Between 2019 and March 2025, she visited four of the five OPS sites across the country — including Collins Bay — spending hours at each speaking confidentially with everyone from the warden to inmates, before writing up recommendations as part of an independent evaluation.

Leonard said one of the most stubborn obstacles she encountered was the fear among inmates that visiting an OPS would be reported to the parole board. While that was a requirement in the past, it isn’t any longer, the evaluator said, adding she called on CSC to make that distinction clear to inmates in both her 2020 and 2025 reports.

Another common complaint is the operating hours for the sites. While they’re open during the day, Leonard said prisoners don’t want to be under the influence of narcotics during programming, work or meetings with parole officers. Instead, they’d prefer to take drugs during their free time after supper.

The evaluator said she’s been told by CSC staff that the hours come down to finances and staffing, explaining it can be hard enough to find nurses to work at a prison, let alone someone willing to work until 10 p.m. 

There’s also been a change in the inmates’ drug of choice. While fentanyl was popular when OPS sites were first opening up, that’s no longer the case.

“It’s now shifted to crystal meth … resulting in the fact that you can get fentanyl for a candy bar now because nobody wants it, because it’s associated with overdoses,” Leonard said.

Meth is typically smoked, a drug-consumption method that isn’t allowed at OPS locations. The drug can also come with “frightening psychotic episodes,” she explained.

Still, the most obvious and enduring barrier is the pressure that comes from walking through a prison to visit one of the sites.

Leonard said beyond concerns about parole or a crackdown by correctional officers, inmates who use an OPS face a more immediate risk  — being “muscled” by others eager for their drugs and willing to use violence to get them.

“It’s not confidential by any means, and that’s part of the issue,” she said of visiting the site. “Confidentiality is a huge, huge issue.”

Twenty-three overdoses or suspected overdoses were reported at Collins Bay between 2022 and 2023, according to CSC.

Since the OPS opened, that number had dropped to zero, Secord said, explaining the trend toward crystal meth has likely been a major factor.

Like Leonard, he identified operating hours, the attention a visit to the site draws, and the change in the drug of choice as barriers to its use.

If there’s a recommendation to allow smoking substances including meth at the OPS, that option could be discussed in the future, he added.

Meanwhile, Secord said staff at Collins Bay will continue to work with its inmate committee and health liaisons to highlight what the site has to offer.

Leonard said everyone wants the OPS model to work, but some problems will be easier to solve than others.
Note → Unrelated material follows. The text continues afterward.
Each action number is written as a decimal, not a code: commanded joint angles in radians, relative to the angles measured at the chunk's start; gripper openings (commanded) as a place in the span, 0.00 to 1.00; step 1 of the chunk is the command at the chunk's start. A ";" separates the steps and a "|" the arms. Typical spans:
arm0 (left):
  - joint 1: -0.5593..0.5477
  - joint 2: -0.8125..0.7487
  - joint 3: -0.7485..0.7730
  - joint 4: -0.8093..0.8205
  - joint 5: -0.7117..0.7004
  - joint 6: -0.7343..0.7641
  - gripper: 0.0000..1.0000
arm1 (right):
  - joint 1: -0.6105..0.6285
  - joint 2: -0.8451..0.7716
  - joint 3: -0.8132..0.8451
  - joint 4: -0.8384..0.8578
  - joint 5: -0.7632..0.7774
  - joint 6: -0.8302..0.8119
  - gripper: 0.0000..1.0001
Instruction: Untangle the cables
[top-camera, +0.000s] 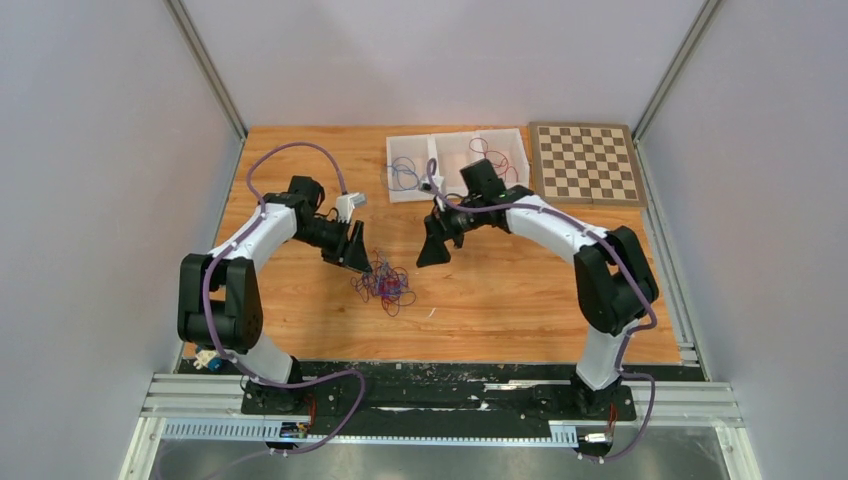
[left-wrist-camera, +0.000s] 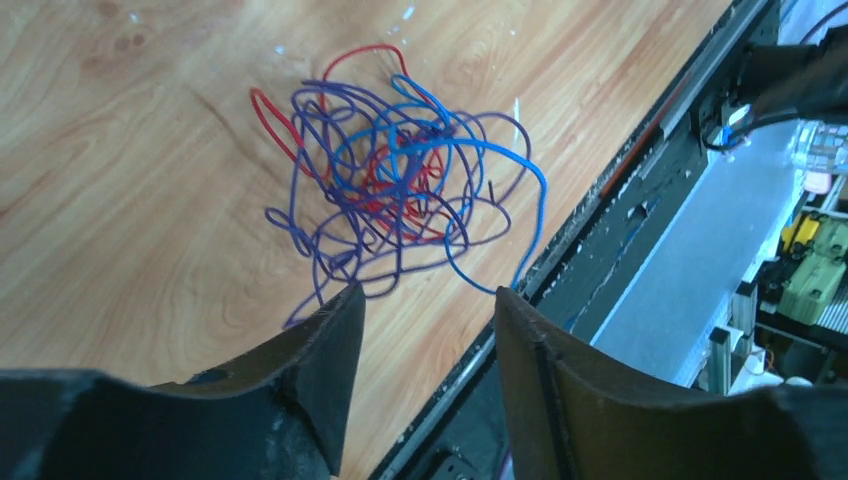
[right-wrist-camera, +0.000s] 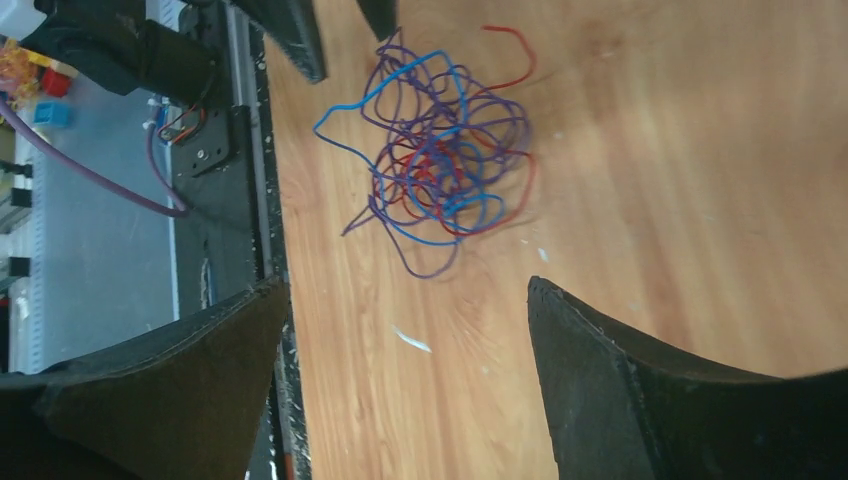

During her evaluations, she’s heard suggestions that the sites should move out of the health services section of prisons, or that they should be placed on a range of cells specifically for inmates who are using substances.

The former inmate said the focus should be on rehab, not drug use, and argued CSC will always have a hard time convincing prisoners that using an OPS won’t hurt their hopes of release.

“I think inmates have to be assured that it’s genuine for their own health, their own life,” he explained. “You have to entice them and to make them feel that this is not gonna harm me.”